[Opening Supplied material section]
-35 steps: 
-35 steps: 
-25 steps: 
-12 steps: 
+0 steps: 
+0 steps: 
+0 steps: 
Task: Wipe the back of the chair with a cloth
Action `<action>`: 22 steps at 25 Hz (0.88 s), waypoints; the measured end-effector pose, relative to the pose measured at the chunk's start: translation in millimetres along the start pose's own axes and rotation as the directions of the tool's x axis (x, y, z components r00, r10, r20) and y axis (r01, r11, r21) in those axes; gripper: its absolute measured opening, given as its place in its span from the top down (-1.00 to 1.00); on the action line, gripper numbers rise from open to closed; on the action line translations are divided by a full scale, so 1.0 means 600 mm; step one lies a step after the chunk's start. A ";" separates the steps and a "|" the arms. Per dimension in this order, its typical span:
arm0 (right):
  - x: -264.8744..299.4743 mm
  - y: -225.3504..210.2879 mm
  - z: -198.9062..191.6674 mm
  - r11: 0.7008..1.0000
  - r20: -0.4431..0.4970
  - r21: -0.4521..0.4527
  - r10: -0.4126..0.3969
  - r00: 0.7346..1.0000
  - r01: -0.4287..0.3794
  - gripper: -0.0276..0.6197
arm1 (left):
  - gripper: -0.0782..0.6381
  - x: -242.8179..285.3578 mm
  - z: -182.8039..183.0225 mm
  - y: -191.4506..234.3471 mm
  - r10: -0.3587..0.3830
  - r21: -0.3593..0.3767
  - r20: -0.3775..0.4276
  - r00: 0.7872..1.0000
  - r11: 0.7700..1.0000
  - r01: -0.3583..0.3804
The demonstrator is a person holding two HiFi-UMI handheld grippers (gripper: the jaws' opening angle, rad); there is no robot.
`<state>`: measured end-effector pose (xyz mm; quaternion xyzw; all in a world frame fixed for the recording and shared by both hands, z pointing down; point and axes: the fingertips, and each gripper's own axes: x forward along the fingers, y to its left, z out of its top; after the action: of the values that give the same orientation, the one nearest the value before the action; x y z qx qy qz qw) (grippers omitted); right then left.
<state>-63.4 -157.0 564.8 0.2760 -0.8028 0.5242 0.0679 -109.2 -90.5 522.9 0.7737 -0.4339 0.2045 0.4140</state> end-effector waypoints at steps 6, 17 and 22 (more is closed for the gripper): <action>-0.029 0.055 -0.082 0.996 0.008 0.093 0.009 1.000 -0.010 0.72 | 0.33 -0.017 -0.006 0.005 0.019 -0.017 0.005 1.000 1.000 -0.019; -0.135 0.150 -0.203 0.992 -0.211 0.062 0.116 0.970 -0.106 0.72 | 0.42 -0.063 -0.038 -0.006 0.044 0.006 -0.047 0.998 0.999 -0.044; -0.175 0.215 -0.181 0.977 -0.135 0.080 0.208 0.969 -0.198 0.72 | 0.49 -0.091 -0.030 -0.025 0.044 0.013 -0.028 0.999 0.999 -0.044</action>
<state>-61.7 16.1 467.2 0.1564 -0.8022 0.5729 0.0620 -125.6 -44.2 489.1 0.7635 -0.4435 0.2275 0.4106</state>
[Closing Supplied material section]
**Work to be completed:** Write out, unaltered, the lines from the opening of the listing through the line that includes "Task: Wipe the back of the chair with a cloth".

**Reply to the exercise:**
-35 steps: 
-35 steps: 
-25 steps: 
-12 steps: 
+0 steps: 
+0 steps: 
+0 steps: 
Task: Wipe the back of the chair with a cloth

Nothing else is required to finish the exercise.